Abstract
BACKGROUND: Abnormalities in Ca2+ homeostasis are associated with cardiac arrhythmias and heart failure. Triadin plays an important role in Ca2+ homeostasis in cardiomyocytes. Alternative splicing of a single triadin gene produces multiple triadin isoforms. The cardiac-predominant isoform, mouse MT-1 or human Trisk32, is encoded by triadin exons 1 to 8. In humans, mutations in the triadin gene that lead to a reduction in Trisk32 levels in the heart can cause cardiac dysfunction and arrhythmias. Decreased levels of Trisk32 in the heart are also common in patients with heart failure. However, mechanisms that maintain triadin isoform composition in the heart remain elusive.
METHODS: We analyzed triadin expression in heart explants from patients with heart failure and cardiac arrhythmias and in hearts from mice carrying a knockout allele for Trdn-as, a cardiomyocyte-specific long noncoding RNA encoded by the antisense strand of the triadin gene, between exons 9 and 11. Catecholamine challenge with isoproterenol was performed on Trdn-as knockout mice to assess the role of Trdn-as in cardiac arrhythmogenesis, as assessed by ECG. Ca2+ transients in adult mouse cardiomyocytes were measured with the IonOptix platform or the GCaMP system. Biochemistry assays, single-molecule fluorescence in situ hybridization, subcellular localization imaging, RNA sequencing, and molecular rescue assays were used to investigate the mechanisms by which Trdn-as regulates cardiac function and triadin levels in the heart.
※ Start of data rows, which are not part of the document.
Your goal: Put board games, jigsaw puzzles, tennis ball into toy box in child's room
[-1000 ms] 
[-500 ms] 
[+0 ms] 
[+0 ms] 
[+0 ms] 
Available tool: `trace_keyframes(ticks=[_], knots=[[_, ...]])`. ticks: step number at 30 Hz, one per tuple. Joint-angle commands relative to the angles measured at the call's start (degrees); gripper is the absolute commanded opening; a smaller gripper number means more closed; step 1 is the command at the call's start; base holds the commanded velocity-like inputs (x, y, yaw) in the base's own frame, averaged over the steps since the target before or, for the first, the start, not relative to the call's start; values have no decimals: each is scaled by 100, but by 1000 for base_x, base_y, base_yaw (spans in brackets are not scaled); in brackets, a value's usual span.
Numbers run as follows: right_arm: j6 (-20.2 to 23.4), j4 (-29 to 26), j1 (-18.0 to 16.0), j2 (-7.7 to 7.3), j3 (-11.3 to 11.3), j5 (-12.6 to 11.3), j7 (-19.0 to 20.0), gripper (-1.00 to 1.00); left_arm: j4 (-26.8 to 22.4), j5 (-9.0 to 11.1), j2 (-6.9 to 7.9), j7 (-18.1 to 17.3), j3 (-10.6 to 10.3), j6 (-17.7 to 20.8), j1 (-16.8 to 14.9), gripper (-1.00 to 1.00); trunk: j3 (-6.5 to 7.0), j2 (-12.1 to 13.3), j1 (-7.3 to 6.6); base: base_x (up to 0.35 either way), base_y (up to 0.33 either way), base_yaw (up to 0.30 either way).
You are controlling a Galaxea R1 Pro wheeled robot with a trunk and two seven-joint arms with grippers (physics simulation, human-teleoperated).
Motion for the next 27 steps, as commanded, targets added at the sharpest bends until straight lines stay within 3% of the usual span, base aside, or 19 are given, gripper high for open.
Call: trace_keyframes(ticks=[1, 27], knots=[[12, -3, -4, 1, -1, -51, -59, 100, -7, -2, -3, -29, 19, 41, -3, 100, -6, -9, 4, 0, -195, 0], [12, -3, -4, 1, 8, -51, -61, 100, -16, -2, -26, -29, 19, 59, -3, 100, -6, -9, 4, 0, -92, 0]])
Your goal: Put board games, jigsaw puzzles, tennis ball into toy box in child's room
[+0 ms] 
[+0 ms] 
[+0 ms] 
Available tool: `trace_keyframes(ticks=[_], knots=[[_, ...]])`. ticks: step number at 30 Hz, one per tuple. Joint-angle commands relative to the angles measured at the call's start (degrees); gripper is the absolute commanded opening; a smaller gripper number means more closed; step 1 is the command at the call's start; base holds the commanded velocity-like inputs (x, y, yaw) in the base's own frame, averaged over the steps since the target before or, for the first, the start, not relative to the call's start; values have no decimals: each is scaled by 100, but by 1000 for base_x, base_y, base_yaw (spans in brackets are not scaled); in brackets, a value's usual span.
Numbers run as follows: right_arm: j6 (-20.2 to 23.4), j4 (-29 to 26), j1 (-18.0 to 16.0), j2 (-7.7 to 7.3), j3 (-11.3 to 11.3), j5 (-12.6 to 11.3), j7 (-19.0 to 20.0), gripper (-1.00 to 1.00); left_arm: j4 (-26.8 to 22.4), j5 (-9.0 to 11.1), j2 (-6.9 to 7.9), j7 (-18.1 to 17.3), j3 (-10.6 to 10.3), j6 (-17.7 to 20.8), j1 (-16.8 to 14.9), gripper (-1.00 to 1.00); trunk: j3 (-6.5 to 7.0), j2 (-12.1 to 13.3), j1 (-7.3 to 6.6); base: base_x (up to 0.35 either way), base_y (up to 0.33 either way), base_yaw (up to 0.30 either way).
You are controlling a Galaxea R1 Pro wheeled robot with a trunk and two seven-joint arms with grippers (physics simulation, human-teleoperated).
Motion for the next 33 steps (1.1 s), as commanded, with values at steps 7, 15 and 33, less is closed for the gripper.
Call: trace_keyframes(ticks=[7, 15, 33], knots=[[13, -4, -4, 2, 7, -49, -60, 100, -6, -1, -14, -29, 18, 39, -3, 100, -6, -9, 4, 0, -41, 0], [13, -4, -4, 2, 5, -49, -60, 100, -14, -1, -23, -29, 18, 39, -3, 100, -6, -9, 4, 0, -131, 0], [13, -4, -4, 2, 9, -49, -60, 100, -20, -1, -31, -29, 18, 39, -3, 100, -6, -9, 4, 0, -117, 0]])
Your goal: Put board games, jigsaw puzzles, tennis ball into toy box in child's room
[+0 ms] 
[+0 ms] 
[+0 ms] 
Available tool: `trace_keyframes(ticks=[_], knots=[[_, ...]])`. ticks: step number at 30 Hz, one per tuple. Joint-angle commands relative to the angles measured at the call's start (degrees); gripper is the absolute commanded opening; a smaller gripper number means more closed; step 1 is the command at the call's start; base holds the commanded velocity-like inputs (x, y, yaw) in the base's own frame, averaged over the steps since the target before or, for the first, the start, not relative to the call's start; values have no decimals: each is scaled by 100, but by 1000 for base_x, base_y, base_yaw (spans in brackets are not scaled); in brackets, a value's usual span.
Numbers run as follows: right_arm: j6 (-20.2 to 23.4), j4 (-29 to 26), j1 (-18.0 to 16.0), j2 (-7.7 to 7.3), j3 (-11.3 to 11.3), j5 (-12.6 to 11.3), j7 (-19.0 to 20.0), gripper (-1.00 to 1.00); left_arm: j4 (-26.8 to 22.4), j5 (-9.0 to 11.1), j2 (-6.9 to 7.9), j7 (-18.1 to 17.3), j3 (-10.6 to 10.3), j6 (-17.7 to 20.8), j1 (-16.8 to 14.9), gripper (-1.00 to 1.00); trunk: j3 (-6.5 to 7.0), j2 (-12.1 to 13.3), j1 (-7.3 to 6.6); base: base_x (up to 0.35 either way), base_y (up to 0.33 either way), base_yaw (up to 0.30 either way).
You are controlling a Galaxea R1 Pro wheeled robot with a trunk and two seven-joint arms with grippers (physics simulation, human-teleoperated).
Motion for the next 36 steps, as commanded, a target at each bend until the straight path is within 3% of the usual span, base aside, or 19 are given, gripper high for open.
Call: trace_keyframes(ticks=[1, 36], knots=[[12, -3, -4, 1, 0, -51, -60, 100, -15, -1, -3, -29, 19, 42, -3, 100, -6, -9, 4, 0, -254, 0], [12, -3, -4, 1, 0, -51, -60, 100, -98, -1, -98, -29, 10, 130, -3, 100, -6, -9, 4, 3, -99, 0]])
RESULTS: We report that Trdn-as maintains cardiac function, at least in part, by regulating alternative splicing of the triadin gene. Knockout of Trdn-as in mice downregulates cardiac triadin, impairs Ca2+ handling, and causes premature death. Trdn-as knockout mice are susceptible to cardiac arrhythmias in response to catecholamine challenge. Normalization of cardiac triadin levels in Trdn-as knockout cardiomyocytes is sufficient to restore Ca2+ handling. Last, Trdn-as colocalizes and interacts with serine/arginine splicing factors in cardiomyocyte nuclei and is essential for efficient recruitment of splicing factors to triadin precursor mRNA.
CONCLUSIONS: These findings reveal regulation of alternative splicing as a novel mechanism by which a long noncoding RNA controls cardiac function. This study indicates potential therapeutics for heart disease by targeting the long noncoding RNA or pathways regulating alternative splicing.